Esses dois livros estão na vanguarda de uma perspectiva emergente, muito diferente sobre as inquisições: a compreensão de que eram exponencialmente menos inclinadas a emitir penas de morte do que já havia sido comumente pensado, e também muito diferentes em caráter e até mesmo a essência do que o estereótipos anticatólicos nos fazem pensar.
Na página 87 de seu livro, o Dr. Peters afirma: “A melhor estimativa é que cerca de 3000 sentenças de morte foram realizados em Espanha pelo veredicto Inquisitorial entre 1550 e 1800, um número muito menor do que nos tribunais seculares comparáveis”. Da mesma forma, o Dr. Kamen afirma em seu livro:
Tendo em conta todos os tribunais de Espanha até cerca de 1530, é pouco provável que mais de duas mil pessoas foram executadas por heresia pela Inquisição. (p. 60)
…é claro que para a maioria de sua existência que Inquisição estava longe de ser um rolo compressor de morte seja em intenção ou em capacidade… afigura-se que, durante os séculos XVI e XVII, menos de três pessoas por ano foram executados em toda a monarquia espanhola da Sicília para o Peru, certamente uma taxa mais baixa do que em qualquer tribunal provincial da justiça em Espanha ou em qualquer outro lugar na Europa. (p. 203)
Mitos enormes, obviamente, não faltam.
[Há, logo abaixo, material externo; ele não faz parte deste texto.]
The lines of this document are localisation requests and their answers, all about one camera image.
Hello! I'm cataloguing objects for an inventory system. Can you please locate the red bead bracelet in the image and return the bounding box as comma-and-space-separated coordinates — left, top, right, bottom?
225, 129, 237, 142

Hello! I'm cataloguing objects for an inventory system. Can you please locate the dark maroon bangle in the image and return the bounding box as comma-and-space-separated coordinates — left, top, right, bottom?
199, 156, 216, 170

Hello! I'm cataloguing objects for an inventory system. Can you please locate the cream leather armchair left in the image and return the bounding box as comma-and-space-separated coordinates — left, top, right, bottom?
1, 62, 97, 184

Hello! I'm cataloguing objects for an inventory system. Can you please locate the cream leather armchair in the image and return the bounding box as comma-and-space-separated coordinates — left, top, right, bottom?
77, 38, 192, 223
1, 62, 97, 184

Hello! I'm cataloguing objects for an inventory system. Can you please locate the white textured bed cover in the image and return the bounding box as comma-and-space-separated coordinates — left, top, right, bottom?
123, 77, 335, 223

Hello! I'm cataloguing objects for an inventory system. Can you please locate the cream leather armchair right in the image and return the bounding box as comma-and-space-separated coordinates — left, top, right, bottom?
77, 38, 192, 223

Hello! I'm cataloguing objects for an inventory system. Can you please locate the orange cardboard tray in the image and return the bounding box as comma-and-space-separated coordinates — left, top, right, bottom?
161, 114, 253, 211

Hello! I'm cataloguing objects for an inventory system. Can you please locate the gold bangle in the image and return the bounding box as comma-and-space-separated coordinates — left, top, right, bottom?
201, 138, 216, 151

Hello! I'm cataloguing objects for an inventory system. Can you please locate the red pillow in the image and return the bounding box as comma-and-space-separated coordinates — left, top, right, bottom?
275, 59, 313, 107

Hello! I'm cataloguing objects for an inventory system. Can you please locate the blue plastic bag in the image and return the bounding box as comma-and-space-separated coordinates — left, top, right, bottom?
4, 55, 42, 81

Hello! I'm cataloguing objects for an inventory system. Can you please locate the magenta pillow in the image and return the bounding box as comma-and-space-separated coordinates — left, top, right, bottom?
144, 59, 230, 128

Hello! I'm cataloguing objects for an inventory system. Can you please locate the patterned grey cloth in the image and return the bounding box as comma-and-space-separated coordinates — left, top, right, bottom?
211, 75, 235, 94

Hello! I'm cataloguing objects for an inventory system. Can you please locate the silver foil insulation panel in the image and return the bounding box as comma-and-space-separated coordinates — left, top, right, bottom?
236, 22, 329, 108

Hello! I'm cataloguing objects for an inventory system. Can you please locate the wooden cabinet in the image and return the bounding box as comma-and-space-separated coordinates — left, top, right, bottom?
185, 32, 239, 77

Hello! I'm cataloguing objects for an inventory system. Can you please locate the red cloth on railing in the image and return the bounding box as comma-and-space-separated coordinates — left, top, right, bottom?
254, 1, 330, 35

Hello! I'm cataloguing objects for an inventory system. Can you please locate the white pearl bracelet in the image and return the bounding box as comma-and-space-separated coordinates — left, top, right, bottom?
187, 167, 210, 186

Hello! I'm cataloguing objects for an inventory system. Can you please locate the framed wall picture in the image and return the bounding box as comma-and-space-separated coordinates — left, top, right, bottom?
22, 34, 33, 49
Mas isso significa que eu “defenda” a pena de morte por heresia, ou que todos os católicos deveriam? Não; pessoalmente, defendo as práticas tolerantes da Igreja primitiva e como católicos em geral veem tais assuntos atualmente. No entanto, acredito que também seja extremamente importante adequada e apropriadamente entender corretamente as inquisições no contexto de sua época (da Idade Média e períodos modernos).
Nestas épocas, quase todos os cristãos (e não apenas os católicos; minus apenas alguns pequenos grupos como anabatistas e Quakers) acreditavam em ambos os castigos corporais e de capital para a heresia, porque eles achavam que a heresia era muito mais perigoso para uma pessoa e da sociedade do que a doença física estava.Sua premissa, pelo menos, foi a mais acertada, na medida em que vai: heresia pode pousar um no inferno; nenhuma doença jamais poderia fazer isso. Como lidar com a heresia é uma questão separada, e muito complexo.
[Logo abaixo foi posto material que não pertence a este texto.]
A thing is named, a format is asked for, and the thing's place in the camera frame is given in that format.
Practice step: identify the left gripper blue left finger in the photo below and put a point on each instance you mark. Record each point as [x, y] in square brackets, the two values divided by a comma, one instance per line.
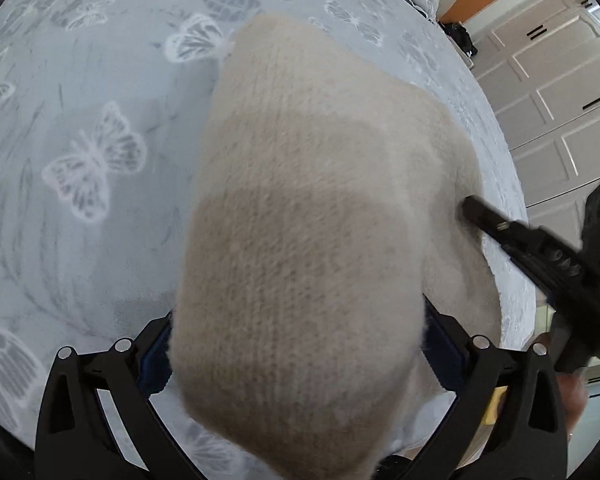
[74, 439]

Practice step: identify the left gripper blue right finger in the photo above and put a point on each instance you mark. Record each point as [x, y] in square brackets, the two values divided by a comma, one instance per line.
[528, 440]

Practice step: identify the beige sweater with black hearts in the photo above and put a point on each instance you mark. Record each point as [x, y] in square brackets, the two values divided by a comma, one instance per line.
[326, 218]

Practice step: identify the person's right hand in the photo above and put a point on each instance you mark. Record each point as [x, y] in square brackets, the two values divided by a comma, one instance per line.
[572, 388]

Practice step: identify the white wardrobe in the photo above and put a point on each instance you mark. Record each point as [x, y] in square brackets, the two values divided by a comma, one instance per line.
[539, 67]

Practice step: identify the black bag on nightstand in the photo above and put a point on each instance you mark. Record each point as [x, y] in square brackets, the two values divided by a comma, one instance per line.
[462, 40]

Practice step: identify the grey butterfly bed cover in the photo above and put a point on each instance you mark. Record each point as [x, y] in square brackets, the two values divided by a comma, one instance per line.
[101, 106]

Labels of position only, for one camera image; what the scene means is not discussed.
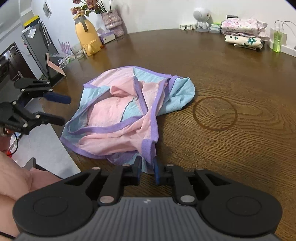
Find pink blue purple garment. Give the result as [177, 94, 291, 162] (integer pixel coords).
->
[60, 66, 195, 174]

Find black appliance cabinet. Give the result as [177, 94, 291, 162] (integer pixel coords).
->
[1, 18, 64, 85]

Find clear glass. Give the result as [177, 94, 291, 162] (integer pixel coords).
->
[70, 43, 85, 60]

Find yellow mug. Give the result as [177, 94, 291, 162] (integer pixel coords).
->
[83, 40, 102, 56]

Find yellow thermos jug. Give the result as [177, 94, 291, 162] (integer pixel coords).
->
[74, 13, 100, 47]

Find purple tissue box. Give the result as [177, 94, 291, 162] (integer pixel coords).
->
[97, 28, 116, 44]

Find pink artificial flowers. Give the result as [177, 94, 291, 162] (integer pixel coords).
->
[70, 0, 107, 16]

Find cream green-flower folded cloth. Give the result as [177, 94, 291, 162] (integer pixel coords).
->
[225, 35, 264, 50]

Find white power strip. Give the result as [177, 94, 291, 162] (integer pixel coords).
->
[267, 28, 295, 57]

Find white robot figurine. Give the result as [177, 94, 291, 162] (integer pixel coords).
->
[193, 8, 210, 32]

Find green spray bottle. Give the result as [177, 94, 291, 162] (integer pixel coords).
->
[273, 26, 282, 53]

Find small green white boxes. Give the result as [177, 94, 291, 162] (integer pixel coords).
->
[208, 22, 221, 34]

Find pink floral folded cloth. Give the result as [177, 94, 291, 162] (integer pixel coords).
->
[221, 18, 269, 39]
Alguns protestantes, no entanto, exercem um gritante duplo padrão na condenação única da Igreja Católica para se engajar nesta prática, e grotescamente exageram em postulando números ridículos; tentam até mesmo desesperadamente usar não-historiadores para reforçar as suas opiniões desinformadas.
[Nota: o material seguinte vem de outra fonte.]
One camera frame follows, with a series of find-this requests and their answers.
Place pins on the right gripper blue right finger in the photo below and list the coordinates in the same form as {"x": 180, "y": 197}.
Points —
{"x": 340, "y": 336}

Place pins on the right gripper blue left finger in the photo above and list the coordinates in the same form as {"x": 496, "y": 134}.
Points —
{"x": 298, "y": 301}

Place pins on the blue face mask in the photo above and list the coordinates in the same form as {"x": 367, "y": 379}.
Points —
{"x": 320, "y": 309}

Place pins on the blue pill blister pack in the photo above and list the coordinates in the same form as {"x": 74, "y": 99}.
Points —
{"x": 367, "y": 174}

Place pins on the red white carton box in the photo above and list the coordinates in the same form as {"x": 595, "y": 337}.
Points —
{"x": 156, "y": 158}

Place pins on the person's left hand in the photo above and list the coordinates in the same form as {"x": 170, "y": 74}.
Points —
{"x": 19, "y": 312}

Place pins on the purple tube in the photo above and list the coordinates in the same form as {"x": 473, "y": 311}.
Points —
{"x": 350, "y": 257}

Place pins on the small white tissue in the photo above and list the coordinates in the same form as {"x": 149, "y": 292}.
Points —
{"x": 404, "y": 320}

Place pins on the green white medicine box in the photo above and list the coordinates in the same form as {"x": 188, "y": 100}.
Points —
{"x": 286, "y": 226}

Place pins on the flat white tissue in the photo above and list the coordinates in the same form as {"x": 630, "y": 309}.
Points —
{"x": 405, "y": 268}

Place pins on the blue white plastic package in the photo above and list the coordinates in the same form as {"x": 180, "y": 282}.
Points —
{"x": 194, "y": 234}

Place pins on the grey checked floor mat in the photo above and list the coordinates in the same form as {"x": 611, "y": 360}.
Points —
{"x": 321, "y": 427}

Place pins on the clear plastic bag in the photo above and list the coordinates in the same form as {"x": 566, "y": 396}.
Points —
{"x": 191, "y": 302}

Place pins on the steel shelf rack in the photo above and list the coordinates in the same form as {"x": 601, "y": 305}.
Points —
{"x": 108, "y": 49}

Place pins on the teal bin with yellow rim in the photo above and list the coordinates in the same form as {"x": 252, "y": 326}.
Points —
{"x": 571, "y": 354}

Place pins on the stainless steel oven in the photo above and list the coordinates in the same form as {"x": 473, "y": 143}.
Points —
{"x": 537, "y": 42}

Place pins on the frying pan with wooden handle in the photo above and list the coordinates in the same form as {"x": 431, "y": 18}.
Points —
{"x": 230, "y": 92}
Sendo este o caso, deve-se notar que os protestantes (incluindo Lutero, Calvino, os primeiros protestantes ingleses, Zwinglio, Melanchthon et al) tem uma lista muito longa e preocupante de “escândalos” e “inquisições” também. Como apenas um exemplo entre muitos, Martinho Lutero e João Calvino sancionaram a execução de anabatistas, devido à sua crença no batismo de adultos, o que eles consideravam ser “sedição”. Milhares de católicos na Inglaterra e na Irlanda foram executados (muitas vezes de formas muito hediondas) simplesmente por serem católicos e adorar como os seus antepassados tinham feito durante 1500 anos.
Assim, é claro que a noção da pena de morte por heresia foi em grande parte um produto da Idade Média, e os protestantes que vieram no final desse período não discordaram dela, em sua maior parte. Na verdade, a execução de alegadas “bruxas” foi e um fenômeno quase inteiramente protestante (como no famoso caso do julgamento das bruxas de Salem). Ignorar completamente esses fatos, embora condenando a Igreja Católica, é se engajar em revisionismo histórico desonesto.